Logic was understood by Kant as the study of the rules according to which the understanding thinks. Some of these rules are derived from experience, and they would have no place in logic today. Others cannot be derived from experience and are not based on the psychological study of the way the understanding actually operates. Rather, they are to be sought in the nature of the understanding itself. Still, because in it the ultimate basis of logic is mental, Kant’s approach would be rejected by most contemporary logicians. They regard logic as the study of logical truths, certain forms of valid inference, etc., which are taken to be independent of all thought. (What is regarded as “psycholgistic” has been mostly excluded from logic since Frege.)

Kant begins his discussion of the understanding by making a number of distinctions between types of logic. The first is between general and special logic. General logic “contains the absolutely necessary rules of thought without which the understanding cannot be used at all” (A52/B76), while special logic “contains the rules for thinking correctly about a certain kind of objects” (A52/B76). Some examples of special logic taken from contemporary philosophy might be quantum logic (restricted to the peculiar realm of quantum mechanics) and deontic logic (restricted to the concepts of obligation and permission). Special logic is an “organon” of the specific “science” to which it applies, according to Kant. This means that it contains substantive principles of that science.

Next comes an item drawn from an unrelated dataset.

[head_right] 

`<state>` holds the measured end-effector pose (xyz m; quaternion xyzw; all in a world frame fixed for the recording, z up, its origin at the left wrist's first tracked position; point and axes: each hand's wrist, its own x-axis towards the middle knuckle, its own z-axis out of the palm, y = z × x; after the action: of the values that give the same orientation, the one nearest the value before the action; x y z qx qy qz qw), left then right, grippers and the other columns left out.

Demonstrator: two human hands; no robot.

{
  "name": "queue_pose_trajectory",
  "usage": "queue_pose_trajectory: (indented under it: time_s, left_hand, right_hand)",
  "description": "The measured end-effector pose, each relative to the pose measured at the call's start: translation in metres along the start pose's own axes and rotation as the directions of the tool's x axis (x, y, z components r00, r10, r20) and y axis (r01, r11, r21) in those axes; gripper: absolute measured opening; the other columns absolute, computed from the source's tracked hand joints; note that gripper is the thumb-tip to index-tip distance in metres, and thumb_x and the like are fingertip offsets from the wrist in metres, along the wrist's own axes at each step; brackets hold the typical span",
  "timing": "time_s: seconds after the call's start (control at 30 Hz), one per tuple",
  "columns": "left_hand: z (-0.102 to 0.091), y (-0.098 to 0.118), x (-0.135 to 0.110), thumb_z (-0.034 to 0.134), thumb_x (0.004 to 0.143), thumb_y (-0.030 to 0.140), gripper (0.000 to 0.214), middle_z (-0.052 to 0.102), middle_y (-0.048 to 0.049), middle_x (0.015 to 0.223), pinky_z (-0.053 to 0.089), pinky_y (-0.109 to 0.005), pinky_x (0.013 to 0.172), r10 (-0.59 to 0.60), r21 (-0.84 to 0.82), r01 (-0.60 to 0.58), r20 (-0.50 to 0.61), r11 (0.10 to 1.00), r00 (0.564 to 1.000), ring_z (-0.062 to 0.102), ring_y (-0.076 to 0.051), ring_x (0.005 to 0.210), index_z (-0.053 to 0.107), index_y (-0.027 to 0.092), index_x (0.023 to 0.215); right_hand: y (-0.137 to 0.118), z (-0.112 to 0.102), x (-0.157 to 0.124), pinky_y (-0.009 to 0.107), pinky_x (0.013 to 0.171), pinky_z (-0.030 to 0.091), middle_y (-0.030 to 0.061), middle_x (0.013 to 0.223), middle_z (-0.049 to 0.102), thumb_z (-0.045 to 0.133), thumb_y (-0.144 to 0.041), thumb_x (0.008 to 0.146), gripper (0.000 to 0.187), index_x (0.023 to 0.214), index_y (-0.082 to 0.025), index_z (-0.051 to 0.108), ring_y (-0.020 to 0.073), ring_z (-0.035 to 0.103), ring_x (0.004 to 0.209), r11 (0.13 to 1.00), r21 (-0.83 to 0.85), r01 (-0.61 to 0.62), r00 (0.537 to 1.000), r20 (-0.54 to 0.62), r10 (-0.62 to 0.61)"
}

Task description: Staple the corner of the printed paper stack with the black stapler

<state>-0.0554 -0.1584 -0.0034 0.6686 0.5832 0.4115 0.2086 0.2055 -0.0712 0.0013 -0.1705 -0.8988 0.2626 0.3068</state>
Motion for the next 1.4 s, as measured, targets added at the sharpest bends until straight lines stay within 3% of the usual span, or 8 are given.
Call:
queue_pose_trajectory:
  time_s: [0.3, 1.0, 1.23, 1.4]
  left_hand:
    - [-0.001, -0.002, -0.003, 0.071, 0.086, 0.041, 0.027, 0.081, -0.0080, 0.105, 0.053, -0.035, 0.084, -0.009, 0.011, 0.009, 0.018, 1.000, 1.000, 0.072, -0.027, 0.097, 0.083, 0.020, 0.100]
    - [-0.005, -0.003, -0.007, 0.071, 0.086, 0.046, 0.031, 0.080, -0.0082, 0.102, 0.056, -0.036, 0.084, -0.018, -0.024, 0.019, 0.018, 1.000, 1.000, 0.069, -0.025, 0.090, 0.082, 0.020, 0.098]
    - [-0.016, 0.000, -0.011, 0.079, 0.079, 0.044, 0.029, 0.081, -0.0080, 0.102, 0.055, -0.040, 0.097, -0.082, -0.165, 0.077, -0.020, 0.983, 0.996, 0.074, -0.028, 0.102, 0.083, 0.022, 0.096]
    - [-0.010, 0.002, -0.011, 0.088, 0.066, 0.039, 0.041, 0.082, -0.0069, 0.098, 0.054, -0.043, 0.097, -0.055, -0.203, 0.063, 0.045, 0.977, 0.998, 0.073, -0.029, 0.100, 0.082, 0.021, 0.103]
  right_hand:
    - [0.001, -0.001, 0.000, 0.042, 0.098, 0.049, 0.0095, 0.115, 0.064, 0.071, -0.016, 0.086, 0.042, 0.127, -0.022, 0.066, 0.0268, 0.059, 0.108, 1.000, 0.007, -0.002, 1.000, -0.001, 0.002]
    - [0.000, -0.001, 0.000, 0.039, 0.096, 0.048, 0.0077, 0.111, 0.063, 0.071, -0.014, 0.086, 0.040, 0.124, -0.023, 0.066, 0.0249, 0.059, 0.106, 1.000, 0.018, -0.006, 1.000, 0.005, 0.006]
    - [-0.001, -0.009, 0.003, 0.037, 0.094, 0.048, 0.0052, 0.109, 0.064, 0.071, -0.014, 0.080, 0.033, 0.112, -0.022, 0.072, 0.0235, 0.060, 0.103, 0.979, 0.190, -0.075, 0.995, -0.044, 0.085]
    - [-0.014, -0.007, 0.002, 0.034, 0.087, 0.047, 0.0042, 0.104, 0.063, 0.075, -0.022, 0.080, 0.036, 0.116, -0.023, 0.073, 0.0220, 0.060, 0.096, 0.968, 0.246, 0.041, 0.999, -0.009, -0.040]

The next distinction is that between applied and pure general logic. Applied logic is overtly psychological. It “deals with attention; attention’s being impeded and the consequences thereof; the origin of error; the states of doubt, of having scruples, of conviction, etc.” (A54/B78-9). Pure general logic, on the other hand, presents rules for the formal employment of the understanding (it is a “canon” for the understanding). It is pure because its source is not to be found in experience, as is the source of applied general logic. “Pure general logic is demonstrated doctrine, and everything in it must be completely a priori” (A54/B78).

Transcendental Logic

The final distinction is between general logic and “transcendental logic.” Whereas general logic is not concerned with the origin of our cognitions, treating all of them alike, transcendental logic would contain rules for the use of a priori cognitions. The Aesthetic had already established that there are a priori intuitions, and this suggests that there may be a priori concepts or thoughts of objects. A logic governing such concepts could be called “transcendental” because it would deal only with a priori concepts and not with empirical concepts. Because it discriminates between the types of cognitions it treats, it is a form of special logic rather than general logic.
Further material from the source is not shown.